Au bout de quelques instants on entend filer la chaîne, et le navire s’endort tranquillement à l’ancre, en face de James-Town, entre d’autres vaisseaux cosmopolites comme lui, et deux ou trois pontons attendant leur tour de démolition. Saisis en flagrant délit de traite, un tribunal maritime spécial les a condamnés à la destruction.

En ce moment on a devant soi le vallon principal de l’île, formant une gorge étroite, resserrée entre deux versants escarpés et arides. Sur les premiers plans on découvre un retranchement fermant la vallée, quelques arbres au milieu des maisons, un clocher rectangulaire, surmonté d’une pyramide peu élevée; plus loin, sur un versant de la montagne, se dessine une route qui grimpe péniblement vers une maison blanche, entourée de quelques arbres. On se sent alors porté à penser que l’intérieur de l’île doit être plus fertile que les côtes, et que ce coin plus riant est l’indice d’une végétation plus riche. La suite montrera jusqu’à quel point cette espérance est fondée.

Enfin on peut remarquer à sa droite, au sommet des hauteurs qui surplombent la ville, deux groupes de constructions; ce sont deux établissements militaires: le plus élevé, et le plus éloigné en même temps, est High-Knoll; Ladder-Hill est le nom du plus proche. Ce dernier est même si près de la mer que l’on pourrait craindre de le voir s’affaisser dans l’abîme en écrasant les roches qui le supportent. Le nom de Ladder-Hill est justifié par cette longue balafre qui coupe obliquement le flanc de la montagne, et qui n’est autre chose qu’un long escalier fort roide, établi là de 1828 à 1829, à l’usage des gens ingambes.

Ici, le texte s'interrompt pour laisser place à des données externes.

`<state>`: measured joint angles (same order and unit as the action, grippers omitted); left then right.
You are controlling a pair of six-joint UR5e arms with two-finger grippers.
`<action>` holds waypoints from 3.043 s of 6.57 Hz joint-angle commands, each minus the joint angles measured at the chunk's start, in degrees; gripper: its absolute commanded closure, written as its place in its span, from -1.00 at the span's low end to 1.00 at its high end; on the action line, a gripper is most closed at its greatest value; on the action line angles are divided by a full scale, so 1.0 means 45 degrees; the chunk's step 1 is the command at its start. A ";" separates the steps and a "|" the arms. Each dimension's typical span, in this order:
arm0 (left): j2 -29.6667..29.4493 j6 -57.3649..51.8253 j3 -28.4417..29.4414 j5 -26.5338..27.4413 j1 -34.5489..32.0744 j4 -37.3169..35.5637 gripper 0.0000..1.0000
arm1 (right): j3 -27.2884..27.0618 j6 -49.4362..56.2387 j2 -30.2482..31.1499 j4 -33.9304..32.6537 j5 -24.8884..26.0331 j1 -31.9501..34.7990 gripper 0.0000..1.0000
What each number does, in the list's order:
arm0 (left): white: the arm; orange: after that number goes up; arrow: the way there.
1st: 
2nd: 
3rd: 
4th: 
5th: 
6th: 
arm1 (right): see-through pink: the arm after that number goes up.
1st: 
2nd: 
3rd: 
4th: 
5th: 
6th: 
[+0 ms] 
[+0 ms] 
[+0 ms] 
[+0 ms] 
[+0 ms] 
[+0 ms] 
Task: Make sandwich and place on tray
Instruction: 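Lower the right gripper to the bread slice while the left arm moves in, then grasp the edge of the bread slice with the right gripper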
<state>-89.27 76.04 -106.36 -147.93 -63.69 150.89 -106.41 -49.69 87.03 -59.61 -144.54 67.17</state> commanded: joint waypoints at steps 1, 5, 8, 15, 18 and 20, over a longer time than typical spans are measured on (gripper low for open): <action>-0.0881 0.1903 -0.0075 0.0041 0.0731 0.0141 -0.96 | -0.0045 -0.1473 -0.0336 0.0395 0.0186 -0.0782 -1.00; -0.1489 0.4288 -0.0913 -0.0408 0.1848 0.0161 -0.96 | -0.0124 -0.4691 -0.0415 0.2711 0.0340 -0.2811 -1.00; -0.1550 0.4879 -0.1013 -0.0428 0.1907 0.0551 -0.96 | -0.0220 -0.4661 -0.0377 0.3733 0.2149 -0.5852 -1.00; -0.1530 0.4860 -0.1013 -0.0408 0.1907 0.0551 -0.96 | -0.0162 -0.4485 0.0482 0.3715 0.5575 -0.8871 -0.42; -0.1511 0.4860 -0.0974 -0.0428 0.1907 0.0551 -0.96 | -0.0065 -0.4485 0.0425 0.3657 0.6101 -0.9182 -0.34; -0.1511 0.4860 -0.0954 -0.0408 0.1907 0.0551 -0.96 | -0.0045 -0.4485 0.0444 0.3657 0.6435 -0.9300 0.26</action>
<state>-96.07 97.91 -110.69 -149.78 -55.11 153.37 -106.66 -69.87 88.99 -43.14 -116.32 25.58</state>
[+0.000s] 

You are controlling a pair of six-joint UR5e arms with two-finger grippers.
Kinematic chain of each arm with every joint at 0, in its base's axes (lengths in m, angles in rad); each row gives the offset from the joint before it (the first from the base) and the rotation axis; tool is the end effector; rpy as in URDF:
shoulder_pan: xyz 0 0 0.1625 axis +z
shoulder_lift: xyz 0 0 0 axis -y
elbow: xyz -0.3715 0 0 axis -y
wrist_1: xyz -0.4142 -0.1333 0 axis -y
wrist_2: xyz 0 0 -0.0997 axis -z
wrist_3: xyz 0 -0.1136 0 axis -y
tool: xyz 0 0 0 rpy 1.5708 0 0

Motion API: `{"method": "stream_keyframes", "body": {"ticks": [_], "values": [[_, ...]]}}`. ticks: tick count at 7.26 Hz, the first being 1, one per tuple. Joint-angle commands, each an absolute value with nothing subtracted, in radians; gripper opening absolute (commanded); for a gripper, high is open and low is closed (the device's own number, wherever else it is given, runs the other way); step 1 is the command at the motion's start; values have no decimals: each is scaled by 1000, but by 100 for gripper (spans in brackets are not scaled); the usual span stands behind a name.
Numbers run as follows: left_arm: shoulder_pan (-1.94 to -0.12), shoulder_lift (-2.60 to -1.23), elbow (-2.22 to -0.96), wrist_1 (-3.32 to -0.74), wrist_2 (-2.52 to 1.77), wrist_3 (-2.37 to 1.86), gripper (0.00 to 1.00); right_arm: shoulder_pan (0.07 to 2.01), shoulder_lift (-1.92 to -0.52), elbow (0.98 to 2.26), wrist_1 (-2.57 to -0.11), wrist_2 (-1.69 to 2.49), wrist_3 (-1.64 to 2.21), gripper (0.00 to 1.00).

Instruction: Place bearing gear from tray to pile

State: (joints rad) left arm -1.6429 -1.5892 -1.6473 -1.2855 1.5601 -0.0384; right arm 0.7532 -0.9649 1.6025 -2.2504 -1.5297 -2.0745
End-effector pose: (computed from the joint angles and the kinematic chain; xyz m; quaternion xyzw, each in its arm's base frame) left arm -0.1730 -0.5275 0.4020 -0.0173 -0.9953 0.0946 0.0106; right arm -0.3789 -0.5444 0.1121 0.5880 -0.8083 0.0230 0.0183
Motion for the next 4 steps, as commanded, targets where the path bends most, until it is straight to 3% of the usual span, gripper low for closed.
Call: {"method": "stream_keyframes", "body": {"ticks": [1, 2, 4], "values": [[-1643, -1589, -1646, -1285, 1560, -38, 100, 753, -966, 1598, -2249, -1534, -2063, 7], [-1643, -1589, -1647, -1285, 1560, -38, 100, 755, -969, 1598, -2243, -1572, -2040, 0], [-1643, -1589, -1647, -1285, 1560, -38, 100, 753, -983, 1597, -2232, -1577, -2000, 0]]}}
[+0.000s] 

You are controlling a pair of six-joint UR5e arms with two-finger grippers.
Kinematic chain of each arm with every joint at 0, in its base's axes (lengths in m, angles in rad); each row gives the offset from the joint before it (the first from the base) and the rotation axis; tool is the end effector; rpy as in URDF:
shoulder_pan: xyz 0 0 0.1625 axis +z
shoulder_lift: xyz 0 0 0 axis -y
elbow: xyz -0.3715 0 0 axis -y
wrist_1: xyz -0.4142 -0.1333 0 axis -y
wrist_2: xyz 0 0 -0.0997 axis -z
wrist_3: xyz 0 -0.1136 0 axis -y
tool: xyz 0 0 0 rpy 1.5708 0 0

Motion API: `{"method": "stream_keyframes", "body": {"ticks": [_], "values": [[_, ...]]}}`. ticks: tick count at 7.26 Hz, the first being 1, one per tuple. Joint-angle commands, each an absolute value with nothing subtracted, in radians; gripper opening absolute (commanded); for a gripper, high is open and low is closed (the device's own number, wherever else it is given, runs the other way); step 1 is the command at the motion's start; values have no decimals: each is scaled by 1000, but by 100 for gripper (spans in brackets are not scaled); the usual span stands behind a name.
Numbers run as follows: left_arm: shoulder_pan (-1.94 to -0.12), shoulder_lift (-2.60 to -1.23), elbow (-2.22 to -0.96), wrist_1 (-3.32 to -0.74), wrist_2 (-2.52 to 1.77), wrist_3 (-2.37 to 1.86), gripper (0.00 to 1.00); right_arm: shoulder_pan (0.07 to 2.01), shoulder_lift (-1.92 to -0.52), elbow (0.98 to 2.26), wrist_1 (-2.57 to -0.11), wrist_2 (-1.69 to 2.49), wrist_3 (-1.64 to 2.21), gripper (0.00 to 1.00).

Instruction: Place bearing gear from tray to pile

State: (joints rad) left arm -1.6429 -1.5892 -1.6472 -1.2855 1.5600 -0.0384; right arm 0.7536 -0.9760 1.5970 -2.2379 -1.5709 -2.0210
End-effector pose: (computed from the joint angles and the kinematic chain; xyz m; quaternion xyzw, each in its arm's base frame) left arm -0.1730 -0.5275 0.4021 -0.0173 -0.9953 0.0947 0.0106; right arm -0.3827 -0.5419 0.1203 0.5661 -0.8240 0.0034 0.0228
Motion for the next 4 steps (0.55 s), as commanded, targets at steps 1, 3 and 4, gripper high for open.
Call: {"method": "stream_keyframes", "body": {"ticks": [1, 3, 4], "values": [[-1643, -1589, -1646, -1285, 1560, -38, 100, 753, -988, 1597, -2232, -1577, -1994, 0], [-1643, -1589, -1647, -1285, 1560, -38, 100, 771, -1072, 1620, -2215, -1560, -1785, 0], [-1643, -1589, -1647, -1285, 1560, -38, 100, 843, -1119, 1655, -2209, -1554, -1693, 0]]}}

VUE DE JAMES-TOWN. PRISE DE LA RADE


Il faut bien peu de temps à l’œil pour embrasser tout ce qui trouve place dans ce tableau, et le premier sentiment que l’on éprouve est une sorte de malaise. On appréhende le moment où l’on mettra pied à terre, comme si l’on devait être étouffé entre ces deux noires parois qui menacent d’engloutir la ville.